TRY IT: Retype the full set of data, character for character.

GIVEN INFORMATION:
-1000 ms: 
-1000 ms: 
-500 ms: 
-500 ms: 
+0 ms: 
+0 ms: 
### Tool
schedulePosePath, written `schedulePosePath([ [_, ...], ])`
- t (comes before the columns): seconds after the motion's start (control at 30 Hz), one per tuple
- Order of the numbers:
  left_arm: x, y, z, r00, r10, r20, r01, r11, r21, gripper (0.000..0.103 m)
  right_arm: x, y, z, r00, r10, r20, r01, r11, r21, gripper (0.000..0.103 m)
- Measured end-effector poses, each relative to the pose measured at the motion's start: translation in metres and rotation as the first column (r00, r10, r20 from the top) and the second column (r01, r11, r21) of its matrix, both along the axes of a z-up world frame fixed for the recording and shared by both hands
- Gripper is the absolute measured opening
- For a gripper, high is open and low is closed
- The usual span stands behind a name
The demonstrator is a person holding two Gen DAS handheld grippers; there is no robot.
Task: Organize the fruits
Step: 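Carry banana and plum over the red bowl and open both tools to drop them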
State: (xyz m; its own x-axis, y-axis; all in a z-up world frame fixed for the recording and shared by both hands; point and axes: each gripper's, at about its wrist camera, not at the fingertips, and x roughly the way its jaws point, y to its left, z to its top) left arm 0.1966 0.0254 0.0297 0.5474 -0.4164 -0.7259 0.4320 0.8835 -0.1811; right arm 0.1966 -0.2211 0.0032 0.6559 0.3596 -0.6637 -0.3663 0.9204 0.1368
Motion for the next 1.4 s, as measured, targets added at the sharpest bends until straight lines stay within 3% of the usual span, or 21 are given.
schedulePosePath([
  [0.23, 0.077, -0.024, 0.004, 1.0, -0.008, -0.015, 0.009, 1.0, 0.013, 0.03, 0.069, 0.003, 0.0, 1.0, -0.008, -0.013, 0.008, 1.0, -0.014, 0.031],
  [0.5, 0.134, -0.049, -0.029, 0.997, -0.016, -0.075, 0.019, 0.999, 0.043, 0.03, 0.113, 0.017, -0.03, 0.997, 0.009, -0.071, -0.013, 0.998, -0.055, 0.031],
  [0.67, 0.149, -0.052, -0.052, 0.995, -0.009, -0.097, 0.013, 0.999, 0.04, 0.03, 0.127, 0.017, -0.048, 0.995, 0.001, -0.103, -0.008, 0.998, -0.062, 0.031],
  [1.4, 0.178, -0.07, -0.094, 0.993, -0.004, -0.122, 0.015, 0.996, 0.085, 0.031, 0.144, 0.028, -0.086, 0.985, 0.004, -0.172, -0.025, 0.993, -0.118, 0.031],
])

TASK OUTPUT:
-1000 ms: 
-1000 ms: 
-500 ms: 
-500 ms: 
+0 ms: 
+0 ms: 
### Tool
schedulePosePath, written `schedulePosePath([ [_, ...], ])`
- t (comes before the columns): seconds after the motion's start (control at 30 Hz), one per tuple
- Order of the numbers:
  left_arm: x, y, z, r00, r10, r20, r01, r11, r21, gripper (0.000..0.103 m)
  right_arm: x, y, z, r00, r10, r20, r01, r11, r21, gripper (0.000..0.103 m)
- Measured end-effector poses, each relative to the pose measured at the motion's start: translation in metres and rotation as the first column (r00, r10, r20 from the top) and the second column (r01, r11, r21) of its matrix, both along the axes of a z-up world frame fixed for the recording and shared by both hands
- Gripper is the absolute measured opening
- For a gripper, high is open and low is closed
- The usual span stands behind a name
The demonstrator is a person holding two Gen DAS handheld grippers; there is no robot.
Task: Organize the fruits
Step: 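Carry banana and plum over the red bowl and open both tools to drop them
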State: (xyz m; its own x-axis, y-axis; all in a z-up world frame fixed for the recording and shared by both hands; point and axes: each gripper's, at about its wrist camera, not at the fingertips, and x roughly the way its jaws point, y to its left, z to its top) left arm 0.1966 0.0254 0.0297 0.5474 -0.4164 -0.7259 0.4320 0.8835 -0.1811; right arm 0.1966 -0.2211 0.0032 0.6559 0.3596 -0.6637 -0.3663 0.9204 0.1368
Motion for the next 1.4 s, as measured, targets added at the sharpest bends until straight lines stay within 3% of the usual span, or 21 are given.
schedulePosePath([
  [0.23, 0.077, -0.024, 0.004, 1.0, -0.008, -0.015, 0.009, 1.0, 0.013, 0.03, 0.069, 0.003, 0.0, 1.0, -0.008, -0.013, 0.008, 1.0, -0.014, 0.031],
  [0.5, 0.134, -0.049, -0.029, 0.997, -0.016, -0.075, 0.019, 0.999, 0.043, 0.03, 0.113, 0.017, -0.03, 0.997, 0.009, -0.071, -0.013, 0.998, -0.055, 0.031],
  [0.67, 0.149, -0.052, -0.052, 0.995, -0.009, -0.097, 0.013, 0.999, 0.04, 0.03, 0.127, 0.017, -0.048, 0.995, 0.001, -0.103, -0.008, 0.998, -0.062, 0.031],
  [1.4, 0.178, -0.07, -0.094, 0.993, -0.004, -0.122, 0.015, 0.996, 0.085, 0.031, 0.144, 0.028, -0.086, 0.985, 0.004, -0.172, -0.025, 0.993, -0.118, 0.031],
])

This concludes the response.